Pick out each line of the records that includes the string "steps", and copy it.

━━━━━━━━━━━━━━━━━━━━━━━━━━━━━━

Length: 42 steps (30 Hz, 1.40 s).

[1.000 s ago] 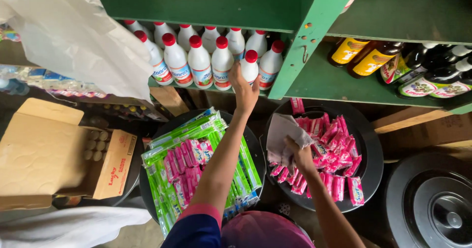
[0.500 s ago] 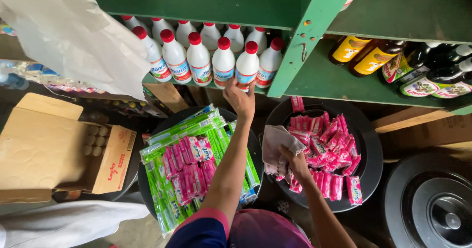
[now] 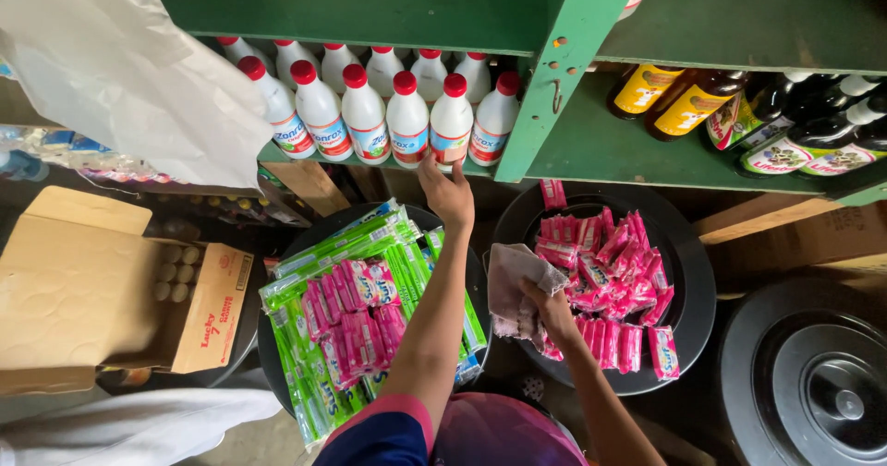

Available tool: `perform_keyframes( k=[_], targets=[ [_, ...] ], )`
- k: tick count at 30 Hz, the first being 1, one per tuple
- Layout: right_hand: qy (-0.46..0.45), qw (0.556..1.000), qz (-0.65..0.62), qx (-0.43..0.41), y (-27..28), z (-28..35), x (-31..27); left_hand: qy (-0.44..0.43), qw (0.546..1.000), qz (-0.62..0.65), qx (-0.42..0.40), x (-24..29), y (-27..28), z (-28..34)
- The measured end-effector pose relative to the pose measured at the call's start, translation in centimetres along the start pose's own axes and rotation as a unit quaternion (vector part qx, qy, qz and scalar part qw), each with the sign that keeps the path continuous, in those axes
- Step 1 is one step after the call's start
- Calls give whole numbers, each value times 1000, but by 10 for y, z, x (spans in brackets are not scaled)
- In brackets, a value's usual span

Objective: Wiping down detergent bottles with a cloth and organizing sachets on shelves.

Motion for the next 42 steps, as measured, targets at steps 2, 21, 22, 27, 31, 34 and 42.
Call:
perform_keyframes(
  k=[2, 21, 22, 27, 31, 34, 42],
  targets=[
    [1, 1000, 11, 2, 7, -4, 13, 48, 998, -29, -1, -26, -22, 2],
    [-49, 999, -16, -3, 21, 4, 63, 26, 999, -20, -19, -10, -8, 6],
    [-42, 999, -18, 6, 24, 9, 61, 29, 998, -51, -28, -12, -11, 4],
    [-31, 997, -54, 38, 36, 14, 73, 24, 998, -34, -44, -6, -8, -1],
    [-26, 997, -59, 35, 19, 27, 38, 22, 999, -24, -35, -14, -16, -3],
    [-24, 997, -61, 31, 17, 35, 34, 40, 998, -36, -37, -14, -18, -3],
    [-46, 996, -61, 55, 46, 30, 68, 84, 995, -46, -4, -22, -33, -15]
  ],
)
Point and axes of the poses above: each hand's wrist, its own z-axis away from the middle knuckle, its own y-axis out of the back of the hand, x = y × z, the point moved 10 cm from there along -z, towards the middle knuckle, and after that the axes turned 7 degrees about -x, right-handed, at the moved point
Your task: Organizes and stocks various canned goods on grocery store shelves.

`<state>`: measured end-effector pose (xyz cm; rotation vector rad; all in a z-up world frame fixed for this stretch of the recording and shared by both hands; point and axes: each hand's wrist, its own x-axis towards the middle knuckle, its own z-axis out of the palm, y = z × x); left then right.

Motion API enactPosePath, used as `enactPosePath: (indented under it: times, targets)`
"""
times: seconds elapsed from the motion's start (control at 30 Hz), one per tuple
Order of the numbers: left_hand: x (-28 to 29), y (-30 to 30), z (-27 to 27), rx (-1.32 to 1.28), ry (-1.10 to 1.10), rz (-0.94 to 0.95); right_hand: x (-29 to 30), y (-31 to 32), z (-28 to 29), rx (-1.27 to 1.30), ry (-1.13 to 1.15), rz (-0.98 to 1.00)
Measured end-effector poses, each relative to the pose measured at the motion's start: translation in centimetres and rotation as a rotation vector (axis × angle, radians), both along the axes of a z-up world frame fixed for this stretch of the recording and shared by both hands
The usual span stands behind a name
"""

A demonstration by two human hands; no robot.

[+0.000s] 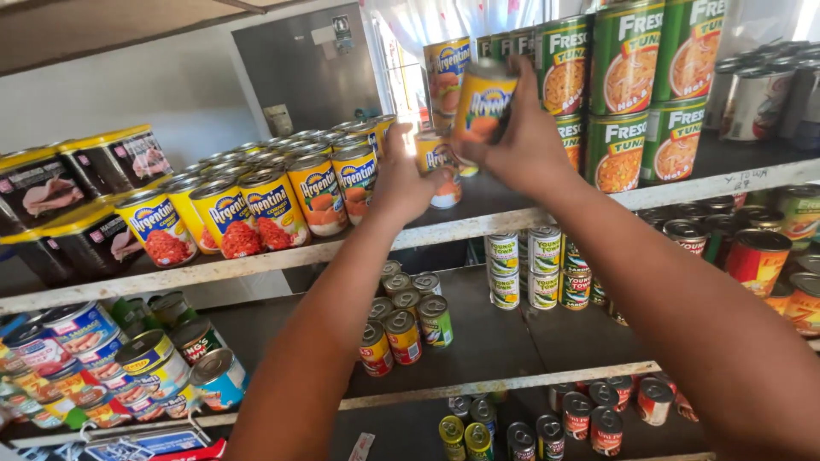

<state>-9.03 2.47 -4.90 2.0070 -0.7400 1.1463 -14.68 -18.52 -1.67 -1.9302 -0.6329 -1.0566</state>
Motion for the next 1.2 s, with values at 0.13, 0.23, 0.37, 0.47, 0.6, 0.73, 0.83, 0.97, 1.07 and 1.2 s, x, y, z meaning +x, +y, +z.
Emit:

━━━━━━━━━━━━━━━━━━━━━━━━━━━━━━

» **ANSWER**
Length: 42 steps (30 Hz, 1.40 s).
Motion for the next 42 steps, as measured, targets at steps 2, 21, 22, 27, 31, 34 and 42.

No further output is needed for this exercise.